• YOUR INSTRUCTIONS
In the entries below, find the line with "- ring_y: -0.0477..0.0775" and the line with "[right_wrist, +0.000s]". Print those two and everything between them exactly, and nothing else.

• EXERCISE INPUTS
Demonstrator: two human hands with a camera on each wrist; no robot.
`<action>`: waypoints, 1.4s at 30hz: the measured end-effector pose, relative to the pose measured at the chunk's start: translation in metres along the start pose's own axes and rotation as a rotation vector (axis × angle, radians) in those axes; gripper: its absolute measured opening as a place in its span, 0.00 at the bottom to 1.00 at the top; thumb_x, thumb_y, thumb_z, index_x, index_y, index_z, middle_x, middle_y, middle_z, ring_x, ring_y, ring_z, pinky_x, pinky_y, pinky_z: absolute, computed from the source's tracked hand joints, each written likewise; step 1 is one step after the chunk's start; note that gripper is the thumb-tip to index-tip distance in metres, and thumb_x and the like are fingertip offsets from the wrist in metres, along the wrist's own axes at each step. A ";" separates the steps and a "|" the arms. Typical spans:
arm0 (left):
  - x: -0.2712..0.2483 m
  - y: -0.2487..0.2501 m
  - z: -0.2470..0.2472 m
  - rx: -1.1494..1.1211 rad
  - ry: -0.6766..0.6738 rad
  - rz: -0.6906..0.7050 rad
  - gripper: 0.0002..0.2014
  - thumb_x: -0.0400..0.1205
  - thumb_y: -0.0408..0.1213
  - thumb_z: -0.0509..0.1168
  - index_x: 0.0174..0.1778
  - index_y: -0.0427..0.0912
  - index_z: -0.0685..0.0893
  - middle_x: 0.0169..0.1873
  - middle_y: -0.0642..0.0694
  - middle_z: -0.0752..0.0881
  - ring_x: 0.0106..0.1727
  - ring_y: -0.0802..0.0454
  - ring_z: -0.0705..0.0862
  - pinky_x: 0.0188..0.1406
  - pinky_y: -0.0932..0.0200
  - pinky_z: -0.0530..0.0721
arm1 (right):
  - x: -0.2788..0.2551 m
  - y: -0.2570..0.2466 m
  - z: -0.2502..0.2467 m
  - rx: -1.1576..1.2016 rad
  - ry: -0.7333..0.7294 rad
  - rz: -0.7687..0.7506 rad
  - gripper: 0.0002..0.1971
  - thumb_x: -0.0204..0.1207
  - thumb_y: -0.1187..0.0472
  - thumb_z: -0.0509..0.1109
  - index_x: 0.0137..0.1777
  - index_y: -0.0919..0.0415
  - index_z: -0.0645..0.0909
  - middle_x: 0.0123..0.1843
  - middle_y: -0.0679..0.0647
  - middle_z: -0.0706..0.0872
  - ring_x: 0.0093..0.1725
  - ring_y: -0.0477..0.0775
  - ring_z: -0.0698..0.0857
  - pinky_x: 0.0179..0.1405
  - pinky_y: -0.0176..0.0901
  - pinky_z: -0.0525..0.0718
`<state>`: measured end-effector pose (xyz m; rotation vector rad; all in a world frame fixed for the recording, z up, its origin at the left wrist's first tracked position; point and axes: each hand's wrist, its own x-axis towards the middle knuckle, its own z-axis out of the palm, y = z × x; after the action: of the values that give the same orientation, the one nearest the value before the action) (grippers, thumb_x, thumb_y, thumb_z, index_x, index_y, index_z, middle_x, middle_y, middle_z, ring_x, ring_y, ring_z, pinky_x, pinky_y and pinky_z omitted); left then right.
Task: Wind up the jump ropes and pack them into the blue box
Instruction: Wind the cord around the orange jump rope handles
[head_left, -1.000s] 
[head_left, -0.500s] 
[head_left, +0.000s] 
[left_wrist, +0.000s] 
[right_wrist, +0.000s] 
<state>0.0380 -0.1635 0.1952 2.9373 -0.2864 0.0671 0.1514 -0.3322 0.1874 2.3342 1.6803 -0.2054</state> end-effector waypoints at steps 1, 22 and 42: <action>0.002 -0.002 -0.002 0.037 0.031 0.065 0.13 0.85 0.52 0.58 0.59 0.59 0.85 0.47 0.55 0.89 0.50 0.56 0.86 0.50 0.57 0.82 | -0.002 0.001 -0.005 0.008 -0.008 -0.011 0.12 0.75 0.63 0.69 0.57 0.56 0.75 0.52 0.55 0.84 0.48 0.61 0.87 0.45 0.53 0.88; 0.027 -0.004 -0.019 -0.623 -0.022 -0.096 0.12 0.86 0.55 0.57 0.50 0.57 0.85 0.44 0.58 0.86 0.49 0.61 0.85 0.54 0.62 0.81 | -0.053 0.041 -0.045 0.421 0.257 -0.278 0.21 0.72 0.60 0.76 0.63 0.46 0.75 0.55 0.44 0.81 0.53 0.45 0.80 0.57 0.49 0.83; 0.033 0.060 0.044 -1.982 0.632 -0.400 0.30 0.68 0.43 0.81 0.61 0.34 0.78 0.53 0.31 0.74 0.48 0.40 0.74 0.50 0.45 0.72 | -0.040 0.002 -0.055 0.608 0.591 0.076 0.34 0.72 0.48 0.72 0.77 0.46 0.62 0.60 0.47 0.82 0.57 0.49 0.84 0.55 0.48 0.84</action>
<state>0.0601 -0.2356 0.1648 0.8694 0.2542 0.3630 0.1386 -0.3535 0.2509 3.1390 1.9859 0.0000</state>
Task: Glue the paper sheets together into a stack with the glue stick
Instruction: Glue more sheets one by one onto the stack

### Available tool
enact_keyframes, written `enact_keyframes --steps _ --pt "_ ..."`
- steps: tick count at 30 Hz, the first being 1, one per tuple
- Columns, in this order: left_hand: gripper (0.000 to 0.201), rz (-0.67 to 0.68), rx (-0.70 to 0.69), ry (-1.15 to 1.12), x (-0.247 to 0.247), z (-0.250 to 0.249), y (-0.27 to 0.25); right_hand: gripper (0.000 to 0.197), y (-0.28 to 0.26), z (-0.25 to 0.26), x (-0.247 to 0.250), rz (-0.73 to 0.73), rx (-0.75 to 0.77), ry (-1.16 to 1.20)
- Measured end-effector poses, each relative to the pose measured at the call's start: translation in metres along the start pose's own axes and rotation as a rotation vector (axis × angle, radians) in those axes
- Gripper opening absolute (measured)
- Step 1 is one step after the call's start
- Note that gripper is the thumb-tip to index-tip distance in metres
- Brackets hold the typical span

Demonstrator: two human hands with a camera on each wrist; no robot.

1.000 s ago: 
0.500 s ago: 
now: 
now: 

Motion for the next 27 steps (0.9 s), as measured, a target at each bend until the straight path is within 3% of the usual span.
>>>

• RESULT OF THIS TASK
  - ring_y: -0.0477..0.0775
  - ring_z: -0.0698..0.0857
  - pinky_x: 0.0179..0.1405
  - pinky_y: -0.0176..0.0901
  - pinky_z: -0.0525..0.0718
`<state>`: measured end-effector pose (xyz m; rotation vector rad; all in a world frame fixed for the recording, z up, its origin at the left wrist's first tracked position; point and axes: each hand's wrist, its own x-axis towards the middle knuckle, its own z-axis out of the palm, y = z × x; after the action: of the values that give the same orientation, the one nearest the value before the action) (grippers, thumb_x, thumb_y, thumb_z, index_x, index_y, index_z, middle_x, middle_y, middle_z, ring_x, ring_y, ring_z, pinky_x, pinky_y and pinky_z omitted); left then right.
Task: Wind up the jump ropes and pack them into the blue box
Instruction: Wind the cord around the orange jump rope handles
[head_left, -1.000s] 
[head_left, -0.500s] 
[head_left, +0.000s] 
[left_wrist, +0.000s] 
[right_wrist, +0.000s] 

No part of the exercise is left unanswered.